▸ HOW TO COMPLETE THIS TASK
Leaving every picture out, please return exactly the lines from the top of the material below through the line with "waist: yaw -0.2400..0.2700", both included.

▸ RAW DATA
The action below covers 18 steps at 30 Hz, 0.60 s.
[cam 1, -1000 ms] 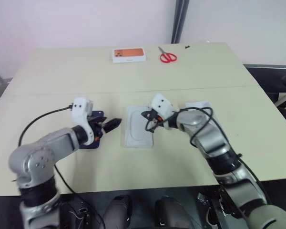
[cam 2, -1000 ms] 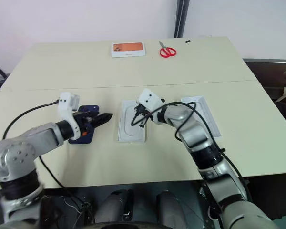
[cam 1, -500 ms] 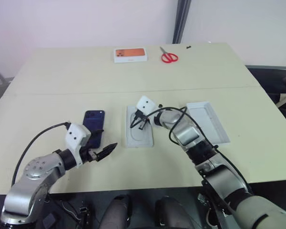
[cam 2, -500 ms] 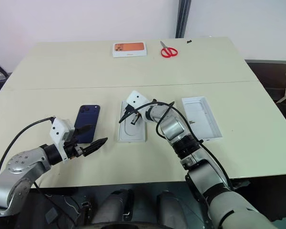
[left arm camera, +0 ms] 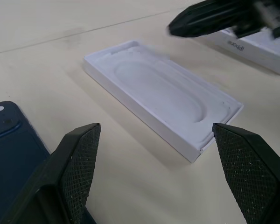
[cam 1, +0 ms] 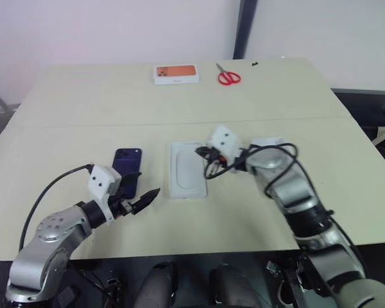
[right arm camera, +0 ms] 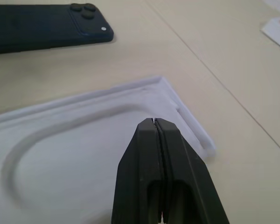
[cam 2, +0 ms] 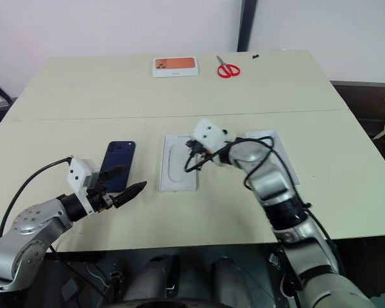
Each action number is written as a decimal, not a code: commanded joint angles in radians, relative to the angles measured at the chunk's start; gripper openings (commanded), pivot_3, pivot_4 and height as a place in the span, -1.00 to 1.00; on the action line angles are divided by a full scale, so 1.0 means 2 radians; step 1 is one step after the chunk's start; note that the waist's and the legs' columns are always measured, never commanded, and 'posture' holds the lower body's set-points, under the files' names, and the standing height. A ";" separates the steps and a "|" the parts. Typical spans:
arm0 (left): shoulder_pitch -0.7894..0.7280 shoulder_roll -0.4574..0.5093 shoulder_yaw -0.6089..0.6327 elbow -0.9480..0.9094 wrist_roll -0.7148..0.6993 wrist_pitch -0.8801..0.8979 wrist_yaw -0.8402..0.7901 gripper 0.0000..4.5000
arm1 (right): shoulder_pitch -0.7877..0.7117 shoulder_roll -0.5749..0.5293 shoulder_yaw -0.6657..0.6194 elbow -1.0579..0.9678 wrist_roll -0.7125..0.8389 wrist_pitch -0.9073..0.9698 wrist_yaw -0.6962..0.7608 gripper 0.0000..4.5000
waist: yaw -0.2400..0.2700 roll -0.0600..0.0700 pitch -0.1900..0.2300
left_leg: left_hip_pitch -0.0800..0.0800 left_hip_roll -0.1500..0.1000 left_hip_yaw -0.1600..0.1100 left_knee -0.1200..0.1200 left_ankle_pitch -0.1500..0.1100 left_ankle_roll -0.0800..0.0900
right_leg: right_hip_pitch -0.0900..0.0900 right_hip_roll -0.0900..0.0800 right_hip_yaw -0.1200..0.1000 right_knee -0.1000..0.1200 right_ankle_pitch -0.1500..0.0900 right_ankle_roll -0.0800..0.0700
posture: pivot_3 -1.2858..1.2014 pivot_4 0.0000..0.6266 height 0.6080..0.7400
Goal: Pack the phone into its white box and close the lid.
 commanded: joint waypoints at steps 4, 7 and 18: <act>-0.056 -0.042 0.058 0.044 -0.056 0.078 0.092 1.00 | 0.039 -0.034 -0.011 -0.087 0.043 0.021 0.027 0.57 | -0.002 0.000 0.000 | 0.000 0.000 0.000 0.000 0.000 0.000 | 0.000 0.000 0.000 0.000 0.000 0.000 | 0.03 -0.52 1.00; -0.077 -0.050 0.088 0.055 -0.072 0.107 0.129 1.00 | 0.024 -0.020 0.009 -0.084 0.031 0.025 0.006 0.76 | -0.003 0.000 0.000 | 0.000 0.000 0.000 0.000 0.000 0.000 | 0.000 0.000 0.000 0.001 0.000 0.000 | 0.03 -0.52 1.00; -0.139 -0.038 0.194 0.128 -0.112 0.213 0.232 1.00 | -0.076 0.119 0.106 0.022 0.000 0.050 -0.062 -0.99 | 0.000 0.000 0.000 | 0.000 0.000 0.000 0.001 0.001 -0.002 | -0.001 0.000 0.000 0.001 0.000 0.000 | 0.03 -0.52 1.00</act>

▸ OUTPUT
The action below covers 18 steps at 30 Hz, 0.60 s.
[cam 1, -1000 ms] 
[cam 2, -1000 ms] 
[cam 1, -500 ms] 
[cam 2, -500 ms] 
[left arm camera, +0 ms] 
[cam 1, +0 ms] 
[right arm camera, +0 ms] 
[cam 2, +0 ms] 
Each action number is written as a decimal, not a code: commanded joint angles in radians, relative to the angles measured at the chunk's start; gripper openings (commanded), pivot_3, pivot_4 and height as a place in the span, -1.00 to 1.00; on the action line angles are divided by a full scale, so 1.0 means 2 radians; step 1 is one step after the chunk's start; note that the waist's and the legs' columns are always measured, never commanded, and 'posture' holds the lower body's set-points, under the files' names, and the standing height. A ";" separates the steps and a "|" the parts. Typical spans:
arm0 (left): shoulder_pitch -0.7894..0.7280 shoulder_roll -0.4574..0.5093 shoulder_yaw -0.6089..0.6327 elbow -0.9480..0.9094 wrist_roll -0.7148..0.6993 wrist_pitch -0.8801..0.8979 wrist_yaw -0.8402..0.7901 gripper 0.0000..4.5000
arm1 (right): shoulder_pitch -0.7877..0.7117 shoulder_roll -0.5749..0.5293 shoulder_yaw -0.6657..0.6194 elbow -1.0579..0.9678 wrist_roll -0.7125..0.8389 wrist_pitch -0.9073..0.9698 wrist_yaw -0.6962..0.7608 gripper 0.0000..4.5000
waist: yaw -0.2400..0.2700 roll -0.0600..0.0700 pitch -0.1900..0.2300

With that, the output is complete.